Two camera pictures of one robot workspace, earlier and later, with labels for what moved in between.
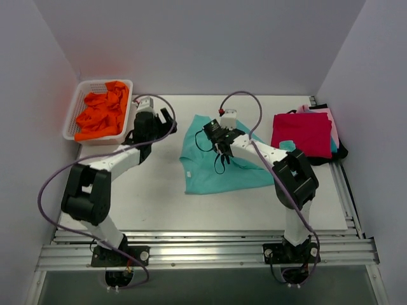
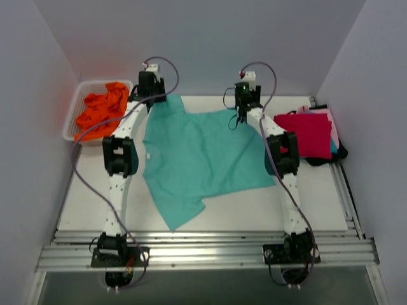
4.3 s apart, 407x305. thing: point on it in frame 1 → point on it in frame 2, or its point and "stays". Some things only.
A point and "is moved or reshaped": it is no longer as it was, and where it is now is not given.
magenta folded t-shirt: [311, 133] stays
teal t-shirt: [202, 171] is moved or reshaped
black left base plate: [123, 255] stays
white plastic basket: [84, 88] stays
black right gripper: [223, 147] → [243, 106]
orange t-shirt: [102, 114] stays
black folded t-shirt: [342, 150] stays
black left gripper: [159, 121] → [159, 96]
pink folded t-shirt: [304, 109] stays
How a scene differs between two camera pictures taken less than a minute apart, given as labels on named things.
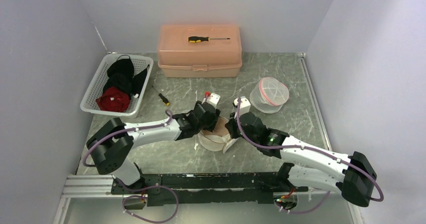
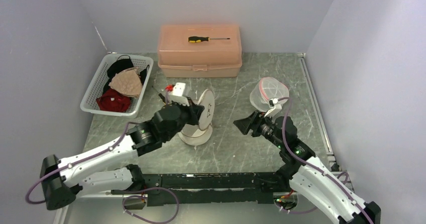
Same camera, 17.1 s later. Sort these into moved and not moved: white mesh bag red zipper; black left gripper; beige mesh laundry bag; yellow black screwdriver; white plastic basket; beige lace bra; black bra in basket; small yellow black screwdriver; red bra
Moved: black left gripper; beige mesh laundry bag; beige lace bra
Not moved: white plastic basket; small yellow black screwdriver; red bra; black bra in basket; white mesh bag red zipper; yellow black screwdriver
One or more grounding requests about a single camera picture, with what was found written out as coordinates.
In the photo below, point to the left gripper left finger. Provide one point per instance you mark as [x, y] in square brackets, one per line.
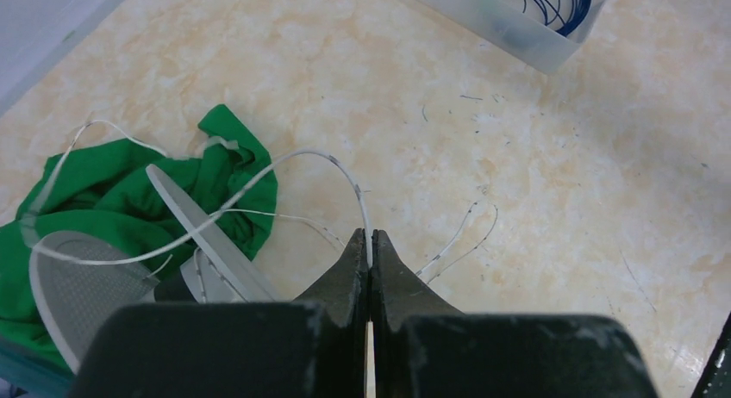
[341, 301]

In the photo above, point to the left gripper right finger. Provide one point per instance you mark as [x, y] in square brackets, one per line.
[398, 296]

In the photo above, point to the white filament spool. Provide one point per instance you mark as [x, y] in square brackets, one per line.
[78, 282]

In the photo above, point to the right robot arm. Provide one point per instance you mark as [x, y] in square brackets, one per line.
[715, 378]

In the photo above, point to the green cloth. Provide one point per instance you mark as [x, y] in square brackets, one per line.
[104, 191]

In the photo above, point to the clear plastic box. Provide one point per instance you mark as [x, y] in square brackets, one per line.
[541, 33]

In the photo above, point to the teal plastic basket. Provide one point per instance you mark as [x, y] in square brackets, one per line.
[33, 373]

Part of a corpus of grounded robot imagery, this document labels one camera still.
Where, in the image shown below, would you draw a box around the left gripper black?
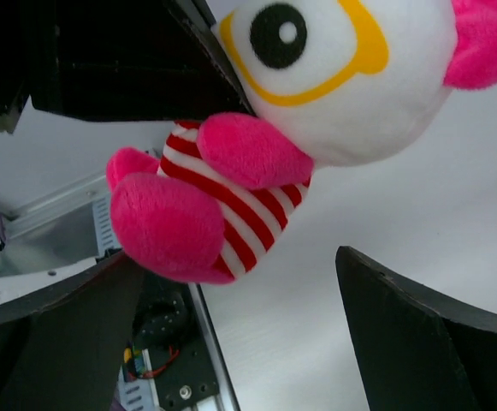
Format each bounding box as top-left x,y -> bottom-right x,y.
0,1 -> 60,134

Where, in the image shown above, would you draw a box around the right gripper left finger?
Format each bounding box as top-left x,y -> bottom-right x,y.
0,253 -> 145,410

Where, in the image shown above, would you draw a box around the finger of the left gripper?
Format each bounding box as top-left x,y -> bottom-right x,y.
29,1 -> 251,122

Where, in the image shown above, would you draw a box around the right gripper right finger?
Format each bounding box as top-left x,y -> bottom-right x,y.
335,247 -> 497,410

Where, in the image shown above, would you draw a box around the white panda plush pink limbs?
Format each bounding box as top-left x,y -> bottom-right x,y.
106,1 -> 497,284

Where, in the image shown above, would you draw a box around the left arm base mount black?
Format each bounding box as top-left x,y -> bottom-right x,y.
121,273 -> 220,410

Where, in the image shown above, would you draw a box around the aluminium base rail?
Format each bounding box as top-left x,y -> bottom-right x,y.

==*==

WHAT THIS TASK INVOLVES:
In the records above, find every line that contains the word "things" and copy it.

REPLY:
4.3 s apart, 407x305. thing: point on it in frame 1 → point on it in frame 2, or its point and "stays". Some things only.
How a scene differs between two camera pictures taken less than a minute apart, given as labels on named things.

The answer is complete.